Si hay algo que últimamente se repite como un mantra entre los movimientos sociales es la fórmula del «no me da la vida». A la gente (que no dejamos de ser nosotras y nuestras compañeras) le cuesta, cuando no se le hace imposible, organizarse en común: ir a la asamblea, preparar una manifestación, generar acciones, cuidar del centro social, atender las redes sociales o sostener la vida diaria del grupo político. Hay una falta de tiempo total en las vidas de las personas que se nombran militantes y esta tiende a presionarles hacia la desorganización o la falta de compromiso. Nuestros espacios se ven habitados por aquellas que desearían involucrarse pero no tienen la posibilidad de hacerlo o no encuentran la fuerza necesaria a causa de cuestiones que atañen a su individualidad (precariedad, relaciones, alquiler, medicalización y tantos otros aspectos que ya conocemos).

Así que la norma que se establece en este posible nuevo ciclo que se va abriendo —quizás aún con efectos del momento pandémico del 2020— es un acuerdo de mínimos en el que hay poca gente con pocas energías siguiendo una corriente automática para mantener vivos ciertos movimientos y que estos no acaben desapareciendo. Como si hubiera una esperanza de otros tiempos futuros que los pudiera volver a impulsar; mantener el latido de las luchas, aunque sea muy suave, sabiendo que revivir siempre es más difícil que recuperar el ánimo.

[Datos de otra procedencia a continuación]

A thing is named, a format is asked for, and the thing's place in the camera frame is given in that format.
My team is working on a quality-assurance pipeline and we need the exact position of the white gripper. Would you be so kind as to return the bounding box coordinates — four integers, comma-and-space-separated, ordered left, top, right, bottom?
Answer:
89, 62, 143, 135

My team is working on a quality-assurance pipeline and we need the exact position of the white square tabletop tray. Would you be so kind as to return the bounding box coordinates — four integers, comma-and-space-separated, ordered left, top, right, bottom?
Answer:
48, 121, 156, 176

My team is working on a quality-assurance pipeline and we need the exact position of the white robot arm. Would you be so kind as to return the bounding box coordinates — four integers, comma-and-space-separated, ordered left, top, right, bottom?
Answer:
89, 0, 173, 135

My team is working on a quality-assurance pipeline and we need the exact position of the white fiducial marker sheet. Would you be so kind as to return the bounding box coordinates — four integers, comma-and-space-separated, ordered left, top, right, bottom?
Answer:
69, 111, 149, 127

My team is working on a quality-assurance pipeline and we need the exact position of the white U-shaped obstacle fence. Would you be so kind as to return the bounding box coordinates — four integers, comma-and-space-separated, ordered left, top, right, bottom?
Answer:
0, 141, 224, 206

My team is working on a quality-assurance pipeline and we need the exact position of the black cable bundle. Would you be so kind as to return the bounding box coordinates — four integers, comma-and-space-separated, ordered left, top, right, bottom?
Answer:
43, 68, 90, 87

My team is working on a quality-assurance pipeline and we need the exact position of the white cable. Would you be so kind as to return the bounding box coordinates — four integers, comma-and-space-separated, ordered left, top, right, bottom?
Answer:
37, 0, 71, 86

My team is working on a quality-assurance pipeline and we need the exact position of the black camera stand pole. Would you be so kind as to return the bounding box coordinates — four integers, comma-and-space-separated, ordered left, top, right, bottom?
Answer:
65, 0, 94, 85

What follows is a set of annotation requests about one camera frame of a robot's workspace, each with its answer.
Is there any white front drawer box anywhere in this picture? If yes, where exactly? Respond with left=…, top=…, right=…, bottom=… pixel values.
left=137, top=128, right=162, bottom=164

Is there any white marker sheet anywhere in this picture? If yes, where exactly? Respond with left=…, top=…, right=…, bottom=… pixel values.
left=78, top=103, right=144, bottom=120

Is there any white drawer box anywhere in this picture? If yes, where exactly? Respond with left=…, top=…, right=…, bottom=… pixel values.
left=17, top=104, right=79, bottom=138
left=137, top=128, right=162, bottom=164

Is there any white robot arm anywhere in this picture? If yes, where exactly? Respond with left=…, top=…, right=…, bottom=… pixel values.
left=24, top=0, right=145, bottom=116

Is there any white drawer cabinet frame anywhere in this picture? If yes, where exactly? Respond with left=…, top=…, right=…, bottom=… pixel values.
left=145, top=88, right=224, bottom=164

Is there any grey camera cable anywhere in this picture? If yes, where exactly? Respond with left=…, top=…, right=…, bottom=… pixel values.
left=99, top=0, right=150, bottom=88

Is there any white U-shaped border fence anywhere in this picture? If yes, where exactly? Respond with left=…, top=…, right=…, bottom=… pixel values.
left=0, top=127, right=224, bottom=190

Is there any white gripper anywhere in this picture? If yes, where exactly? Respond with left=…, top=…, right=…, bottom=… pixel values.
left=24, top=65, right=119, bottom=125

Muchos de nuestros espacios están compuestos en su centro por personas quemadas con su hacer político por la falta de novedad, por la carga que supone el solipsismo de lo que debería ser un trabajo comunitario, por lo frustrante que es dedicarse a la gestión continua del grupo o por lo complicado que parece el relevo generacional. A estos núcleos les sigue un segundo círculo de antiguas militantes: aquellas que fueron sostén, pero no pudieron más, salieron y ya nunca se acercarán más allá de lo que marque el calendario (un 8M, un Primero de Mayo Interseccional o un Orgullo Crítico, por ejemplo). Pase lo que pase, hay una sensación general de estar tratando siempre con la misma gente, las mismas formas, las mismas ansiedades y las escasas victorias.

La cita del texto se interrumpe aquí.